Mas estes processos de inovação social são muito complexos. Apenas porque os problemas que procuram resolver são, também eles, muito complexos, com múltiplas causas, de origem diversa, e com dinâmicas de relação entre diferentes agentes económicos, que obrigam a um trabalho sistémico de análise e de ação. E é justamente no seu ponto mais difícil – no da complexidade das variáveis dos problemas sociais e ambientais – que a Inteligência Artificial pode fazer toda a diferença.

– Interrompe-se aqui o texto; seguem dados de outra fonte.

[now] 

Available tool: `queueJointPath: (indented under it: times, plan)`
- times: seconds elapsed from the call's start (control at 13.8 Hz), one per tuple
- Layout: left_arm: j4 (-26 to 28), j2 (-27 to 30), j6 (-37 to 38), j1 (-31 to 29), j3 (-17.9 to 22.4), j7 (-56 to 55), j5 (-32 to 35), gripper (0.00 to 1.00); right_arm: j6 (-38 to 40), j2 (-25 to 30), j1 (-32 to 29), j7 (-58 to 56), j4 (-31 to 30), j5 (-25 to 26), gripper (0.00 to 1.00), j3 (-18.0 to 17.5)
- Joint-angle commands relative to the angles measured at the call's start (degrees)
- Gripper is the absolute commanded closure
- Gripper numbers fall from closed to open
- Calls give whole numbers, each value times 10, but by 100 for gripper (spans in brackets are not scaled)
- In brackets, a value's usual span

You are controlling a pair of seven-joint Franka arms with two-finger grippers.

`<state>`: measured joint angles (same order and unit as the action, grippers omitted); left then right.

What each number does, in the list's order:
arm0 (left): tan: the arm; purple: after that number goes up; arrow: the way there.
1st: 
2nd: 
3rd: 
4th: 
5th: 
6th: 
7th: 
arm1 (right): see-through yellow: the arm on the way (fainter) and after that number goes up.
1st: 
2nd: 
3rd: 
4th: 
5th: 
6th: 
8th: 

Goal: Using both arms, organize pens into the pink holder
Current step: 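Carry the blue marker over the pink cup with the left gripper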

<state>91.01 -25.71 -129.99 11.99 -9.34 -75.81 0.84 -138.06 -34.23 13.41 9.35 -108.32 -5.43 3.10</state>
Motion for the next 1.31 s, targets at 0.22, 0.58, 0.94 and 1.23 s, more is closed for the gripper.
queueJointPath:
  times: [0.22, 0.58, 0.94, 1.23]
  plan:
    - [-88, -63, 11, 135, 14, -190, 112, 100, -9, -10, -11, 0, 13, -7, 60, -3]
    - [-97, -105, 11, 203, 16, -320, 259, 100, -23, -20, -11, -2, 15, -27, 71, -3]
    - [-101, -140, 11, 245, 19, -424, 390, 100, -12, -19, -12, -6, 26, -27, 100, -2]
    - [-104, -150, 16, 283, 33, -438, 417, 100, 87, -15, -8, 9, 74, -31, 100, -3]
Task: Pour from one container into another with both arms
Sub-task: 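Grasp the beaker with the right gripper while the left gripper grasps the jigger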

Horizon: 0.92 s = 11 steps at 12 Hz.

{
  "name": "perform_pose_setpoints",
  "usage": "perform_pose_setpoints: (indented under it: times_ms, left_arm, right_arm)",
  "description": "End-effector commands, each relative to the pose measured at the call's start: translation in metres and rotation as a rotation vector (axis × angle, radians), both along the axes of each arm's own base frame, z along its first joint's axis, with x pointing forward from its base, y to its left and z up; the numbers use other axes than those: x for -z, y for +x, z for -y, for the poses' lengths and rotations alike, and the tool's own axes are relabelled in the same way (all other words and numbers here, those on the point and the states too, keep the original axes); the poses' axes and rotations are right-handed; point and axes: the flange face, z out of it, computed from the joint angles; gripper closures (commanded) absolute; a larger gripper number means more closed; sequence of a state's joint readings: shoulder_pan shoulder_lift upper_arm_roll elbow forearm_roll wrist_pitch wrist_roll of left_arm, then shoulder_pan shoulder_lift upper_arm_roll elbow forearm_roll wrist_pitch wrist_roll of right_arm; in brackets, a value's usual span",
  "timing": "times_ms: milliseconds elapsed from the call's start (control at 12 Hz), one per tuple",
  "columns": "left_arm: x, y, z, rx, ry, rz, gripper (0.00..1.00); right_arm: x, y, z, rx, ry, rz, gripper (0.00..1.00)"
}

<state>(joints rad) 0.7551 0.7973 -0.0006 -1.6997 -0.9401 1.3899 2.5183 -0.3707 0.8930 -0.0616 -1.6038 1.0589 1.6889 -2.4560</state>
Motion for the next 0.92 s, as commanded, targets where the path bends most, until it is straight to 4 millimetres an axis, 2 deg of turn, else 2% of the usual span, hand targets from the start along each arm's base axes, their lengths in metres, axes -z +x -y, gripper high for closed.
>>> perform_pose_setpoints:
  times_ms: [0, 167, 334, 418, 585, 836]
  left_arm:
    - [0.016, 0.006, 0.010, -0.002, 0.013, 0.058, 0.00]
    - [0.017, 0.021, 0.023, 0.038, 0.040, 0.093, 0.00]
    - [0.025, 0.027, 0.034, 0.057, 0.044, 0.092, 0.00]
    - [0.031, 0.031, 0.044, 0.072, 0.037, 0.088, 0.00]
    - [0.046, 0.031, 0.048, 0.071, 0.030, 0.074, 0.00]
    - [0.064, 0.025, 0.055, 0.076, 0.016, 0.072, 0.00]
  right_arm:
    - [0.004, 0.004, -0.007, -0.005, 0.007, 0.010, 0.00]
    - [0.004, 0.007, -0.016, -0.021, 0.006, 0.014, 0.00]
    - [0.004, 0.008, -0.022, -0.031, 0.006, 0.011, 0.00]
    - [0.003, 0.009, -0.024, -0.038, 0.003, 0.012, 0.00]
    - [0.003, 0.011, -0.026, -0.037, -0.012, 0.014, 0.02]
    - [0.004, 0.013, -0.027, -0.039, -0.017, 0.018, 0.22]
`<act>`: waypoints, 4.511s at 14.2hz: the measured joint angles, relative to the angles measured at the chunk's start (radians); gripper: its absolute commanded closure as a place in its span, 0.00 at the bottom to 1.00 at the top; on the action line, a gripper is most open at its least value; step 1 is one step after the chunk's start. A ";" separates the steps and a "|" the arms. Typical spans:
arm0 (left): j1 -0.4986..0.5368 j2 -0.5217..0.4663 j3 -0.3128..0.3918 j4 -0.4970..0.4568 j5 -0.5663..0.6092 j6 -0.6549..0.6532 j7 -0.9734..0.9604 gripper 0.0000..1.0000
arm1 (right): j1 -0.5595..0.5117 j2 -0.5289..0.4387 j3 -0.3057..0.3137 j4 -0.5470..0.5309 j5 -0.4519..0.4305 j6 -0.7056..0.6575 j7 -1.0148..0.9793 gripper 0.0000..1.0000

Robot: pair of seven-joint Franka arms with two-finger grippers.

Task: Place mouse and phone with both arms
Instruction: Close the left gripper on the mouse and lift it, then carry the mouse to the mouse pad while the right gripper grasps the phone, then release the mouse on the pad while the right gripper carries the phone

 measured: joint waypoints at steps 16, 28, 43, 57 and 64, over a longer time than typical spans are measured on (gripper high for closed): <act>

Através da sua capacidade de análise de uma grande quantidade de dados, em muito pouco tempo, a IA pode, não somente ajudar a identificar desafios sociais e ambientais que precisam de soluções inovadoras, como inclusivamente detetar padrões e tendências que permitam antecipar problemas emergentes. Mas também no desenho das soluções, esta tecnologia pode fazer a diferença.

A inovação nasce, maioritariamente, da combinação de várias ideias e ingredientes de modelos distintos, muitas vezes de áreas e setores bem diversos. A Inteligência Artificial pode também ser útil na identificação de conexões e associações entre diferentes conceitos, ideias ou contextos, que depois alimentarão a criatividade dos inovadores sociais.

A verdade é que ainda agora começámos a navegar esta onda, em várias aplicações desta tecnologia, e acredito que, na inovação social, ela vai ter um papel crucial, representando uma oportunidade única para, entre outras coisas, acelerar a convergência para a Agenda 2030 e para o que se lhe seguirá.

E se houver ainda algum ceticismo quanto a esta tendência – o que até consigo compreender, face à natural resistência que existe em relação a tudo o que é radicalmente inovador - é agora a altura certa para desenhar, criar e estabelecer as regras do jogo. Foi também por isto, que uma empresa chave no panorama global, muito centrada na inovação, como a Google criou, em maio deste ano, o Fundo Google.org para a Inovação Social através da Inteligência Artificial. Um fundo de 10 milhões de euros, que oferece também mentoria e suporte às entidades financiadas, e que visa pôr um turbo na aceleração e escala de soluções inovadoras para problemas sociais e ambientais.

É caso para dizer – se não agora, quando? Se não nós, quem? E tudo começa na educação.